Philip can be a bit of a sad sack, and (especially in his early years) pompously self-righteous, but for me the narrative was saved by the fact that Maugham doesn't take his protagonist too seriously. He shares with Proust the wry stance that all his characters are a bit ridiculous, and those who take themselves seriously are even more so. Maugham's satire is gentle, infused with compassion: he never despises Philip, but neither does he share Philip's own estimate of how vitally important his emotional crises might be. Take this passage, from shortly after Philip becomes an atheist:
To Philip, intoxicated with the beauty of the scene, it seemed that it was the whole world which was spread out before him, and he was eager to step down and enjoy it. He was free from degrading fears and free from prejudice. He could go his way without the intolerable dread of hell-fire. Suddenly he realized that he had lost also that burden of responsibility which made every action of his a matter of urgent consequence. He could breathe more freely in a lighter air. He was responsible only to himself for the things he did. Freedom! He was his own master at last. From old habit, unconsciously, he thanked God that he no longer believed in Him.
It seems to me that Maugham is striking a delicate balance here between acknowledging the power of Philip's existential breakthrough, and gently poking fun at his naive idea that his entire life will be immediately transformed and all responsibility be lifted from his shoulders simply because he has stopped believing in the Church of England. Maugham maintains this balance throughout the book, and struck me as one of the novel's most impressive feats: to have compassion for its characters, while at the same time maintaining a slightly amused distance from their self-importance.

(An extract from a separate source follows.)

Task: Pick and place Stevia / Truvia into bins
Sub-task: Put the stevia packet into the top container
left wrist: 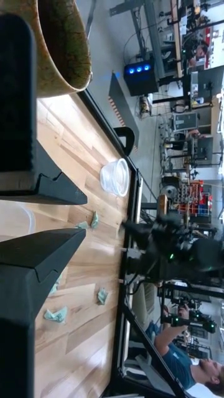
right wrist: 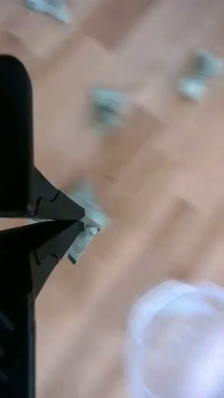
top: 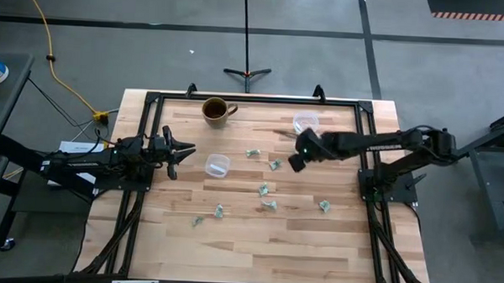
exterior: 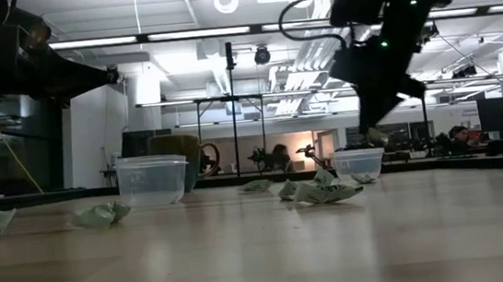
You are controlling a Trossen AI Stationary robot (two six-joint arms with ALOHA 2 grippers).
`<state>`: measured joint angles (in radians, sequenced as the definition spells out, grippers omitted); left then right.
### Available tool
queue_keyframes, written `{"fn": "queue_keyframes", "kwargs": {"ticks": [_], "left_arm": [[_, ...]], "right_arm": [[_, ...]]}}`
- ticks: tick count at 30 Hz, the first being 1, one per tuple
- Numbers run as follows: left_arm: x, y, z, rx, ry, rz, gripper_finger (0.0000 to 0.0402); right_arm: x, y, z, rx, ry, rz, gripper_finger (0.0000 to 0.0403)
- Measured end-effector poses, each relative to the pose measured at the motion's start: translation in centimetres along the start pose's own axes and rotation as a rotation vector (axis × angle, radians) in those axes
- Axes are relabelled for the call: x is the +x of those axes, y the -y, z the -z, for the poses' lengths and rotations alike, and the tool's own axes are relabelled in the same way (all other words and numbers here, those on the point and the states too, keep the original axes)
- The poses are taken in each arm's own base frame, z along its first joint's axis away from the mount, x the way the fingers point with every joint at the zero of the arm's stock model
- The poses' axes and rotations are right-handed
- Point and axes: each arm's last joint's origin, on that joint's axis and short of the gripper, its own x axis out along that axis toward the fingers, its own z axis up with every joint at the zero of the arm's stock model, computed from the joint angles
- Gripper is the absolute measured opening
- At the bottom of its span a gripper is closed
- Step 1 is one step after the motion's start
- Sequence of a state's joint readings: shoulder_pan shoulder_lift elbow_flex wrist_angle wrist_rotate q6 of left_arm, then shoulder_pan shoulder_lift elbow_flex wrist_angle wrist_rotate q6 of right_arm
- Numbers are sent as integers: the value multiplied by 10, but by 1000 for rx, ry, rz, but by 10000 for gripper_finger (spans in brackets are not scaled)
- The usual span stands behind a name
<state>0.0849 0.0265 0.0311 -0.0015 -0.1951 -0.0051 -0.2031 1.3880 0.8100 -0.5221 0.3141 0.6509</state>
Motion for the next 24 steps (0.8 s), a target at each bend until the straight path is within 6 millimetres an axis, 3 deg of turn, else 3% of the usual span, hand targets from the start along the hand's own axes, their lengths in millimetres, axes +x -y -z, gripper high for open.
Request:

Which is not to say that the characters themselves act in a balanced way. Maugham shares Proust's cynical view that what people call "love" is a destructive, perverse sexual passion that involves, almost by definition, an unequal power struggle between the two parties involved. There is the lover and the loved, argue Maugham and Proust, and to the loved, the lover's desperate passion is sometimes useful, but also increasingly distasteful. Ironically, the only way to inspire passion in another is to get over your own infatuation to the point where you can treat your lover with indifference - at which point, you won't care anymore whether they love you or not. The tendency on the part of lovers is to fall for people who will abuse and reject them; no amount of reasoned argument can overcome this tendency and allow the ardent lover to settle down with someone who treats him well instead. Never, in either work, is romantic love depicted as a true meeting of minds/hearts/souls; never are lovers depicted as both sexually passionate and actually enjoying each others' company. As such, I don't believe either Maugham or Proust is actually writing about "love," but about sexual obsession (and in fact Philip comes to more or less this realization late in Of Human Bondage).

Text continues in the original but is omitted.